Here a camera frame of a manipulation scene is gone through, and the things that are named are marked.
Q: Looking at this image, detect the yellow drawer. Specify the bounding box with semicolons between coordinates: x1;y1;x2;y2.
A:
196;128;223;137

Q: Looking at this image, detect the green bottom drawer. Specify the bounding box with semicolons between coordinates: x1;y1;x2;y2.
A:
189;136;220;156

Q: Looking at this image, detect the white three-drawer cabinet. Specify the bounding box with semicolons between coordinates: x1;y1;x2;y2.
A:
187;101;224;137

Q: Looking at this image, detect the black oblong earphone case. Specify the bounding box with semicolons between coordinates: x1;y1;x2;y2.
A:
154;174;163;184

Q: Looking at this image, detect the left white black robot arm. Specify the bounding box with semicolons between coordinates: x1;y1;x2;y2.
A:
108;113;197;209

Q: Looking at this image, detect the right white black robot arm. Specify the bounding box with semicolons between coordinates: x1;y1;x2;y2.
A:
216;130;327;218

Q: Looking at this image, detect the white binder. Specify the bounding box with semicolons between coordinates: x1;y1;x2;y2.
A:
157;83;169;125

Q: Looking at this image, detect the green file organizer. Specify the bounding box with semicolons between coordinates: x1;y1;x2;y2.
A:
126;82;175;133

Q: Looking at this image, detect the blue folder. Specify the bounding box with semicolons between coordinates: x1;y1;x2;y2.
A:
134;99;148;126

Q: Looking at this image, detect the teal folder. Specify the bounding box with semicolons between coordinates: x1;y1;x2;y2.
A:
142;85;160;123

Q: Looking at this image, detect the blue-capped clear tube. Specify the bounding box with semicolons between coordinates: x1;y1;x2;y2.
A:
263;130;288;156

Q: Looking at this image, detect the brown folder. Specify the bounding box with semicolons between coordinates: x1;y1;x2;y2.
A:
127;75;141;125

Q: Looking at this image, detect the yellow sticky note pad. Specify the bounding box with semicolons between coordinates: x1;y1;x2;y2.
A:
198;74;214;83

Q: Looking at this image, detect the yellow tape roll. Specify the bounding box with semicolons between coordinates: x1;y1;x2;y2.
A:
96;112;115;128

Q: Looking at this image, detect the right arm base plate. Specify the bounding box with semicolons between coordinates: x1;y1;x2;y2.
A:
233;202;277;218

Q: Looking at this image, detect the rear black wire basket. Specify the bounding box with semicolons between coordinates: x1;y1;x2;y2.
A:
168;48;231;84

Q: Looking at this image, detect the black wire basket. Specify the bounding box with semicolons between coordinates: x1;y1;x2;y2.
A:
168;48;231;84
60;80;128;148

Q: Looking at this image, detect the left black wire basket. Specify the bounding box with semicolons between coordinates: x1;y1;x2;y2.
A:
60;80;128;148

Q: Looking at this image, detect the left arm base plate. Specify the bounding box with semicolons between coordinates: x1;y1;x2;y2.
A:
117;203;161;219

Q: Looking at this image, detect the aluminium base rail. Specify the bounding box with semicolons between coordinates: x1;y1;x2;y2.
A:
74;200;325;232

◆ Task item ◆
Retype all the material above precisely, with no line left out.

◆ Result of this exercise ◆
Here a camera frame of a manipulation scene is gone through, and the things that are named are marked.
Q: Looking at this image, detect the yellow drawer. Specify the bounding box with semicolons between coordinates: x1;y1;x2;y2.
A:
196;128;223;137

Q: Looking at this image, detect the green bottom drawer. Specify the bounding box with semicolons between coordinates: x1;y1;x2;y2.
A:
189;136;220;156

Q: Looking at this image, detect the white three-drawer cabinet. Specify the bounding box with semicolons between coordinates: x1;y1;x2;y2.
A:
187;101;224;137

Q: Looking at this image, detect the black oblong earphone case. Specify the bounding box with semicolons between coordinates: x1;y1;x2;y2.
A:
154;174;163;184

Q: Looking at this image, detect the left white black robot arm. Specify the bounding box with semicolons between coordinates: x1;y1;x2;y2.
A:
108;113;197;209

Q: Looking at this image, detect the right white black robot arm. Specify the bounding box with semicolons between coordinates: x1;y1;x2;y2.
A:
216;130;327;218

Q: Looking at this image, detect the white binder. Specify the bounding box with semicolons between coordinates: x1;y1;x2;y2.
A:
157;83;169;125

Q: Looking at this image, detect the green file organizer. Specify the bounding box with semicolons between coordinates: x1;y1;x2;y2.
A:
126;82;175;133

Q: Looking at this image, detect the blue folder. Specify the bounding box with semicolons between coordinates: x1;y1;x2;y2.
A:
134;99;148;126

Q: Looking at this image, detect the teal folder. Specify the bounding box with semicolons between coordinates: x1;y1;x2;y2.
A:
142;85;160;123

Q: Looking at this image, detect the blue-capped clear tube. Specify the bounding box with semicolons between coordinates: x1;y1;x2;y2.
A:
263;130;288;156

Q: Looking at this image, detect the brown folder. Specify the bounding box with semicolons between coordinates: x1;y1;x2;y2.
A:
127;75;141;125

Q: Looking at this image, detect the yellow sticky note pad. Specify the bounding box with semicolons between coordinates: x1;y1;x2;y2.
A:
198;74;214;83

Q: Looking at this image, detect the yellow tape roll. Specify the bounding box with semicolons between coordinates: x1;y1;x2;y2.
A:
96;112;115;128

Q: Looking at this image, detect the right arm base plate. Specify the bounding box with semicolons between coordinates: x1;y1;x2;y2.
A:
233;202;277;218

Q: Looking at this image, detect the rear black wire basket. Specify the bounding box with semicolons between coordinates: x1;y1;x2;y2.
A:
168;48;231;84

Q: Looking at this image, detect the black wire basket. Specify the bounding box with semicolons between coordinates: x1;y1;x2;y2.
A:
168;48;231;84
60;80;128;148

Q: Looking at this image, detect the left black wire basket. Specify the bounding box with semicolons between coordinates: x1;y1;x2;y2.
A:
60;80;128;148

Q: Looking at this image, detect the left arm base plate. Specify the bounding box with semicolons between coordinates: x1;y1;x2;y2.
A:
117;203;161;219

Q: Looking at this image, detect the aluminium base rail. Specify the bounding box with semicolons between coordinates: x1;y1;x2;y2.
A:
74;200;325;232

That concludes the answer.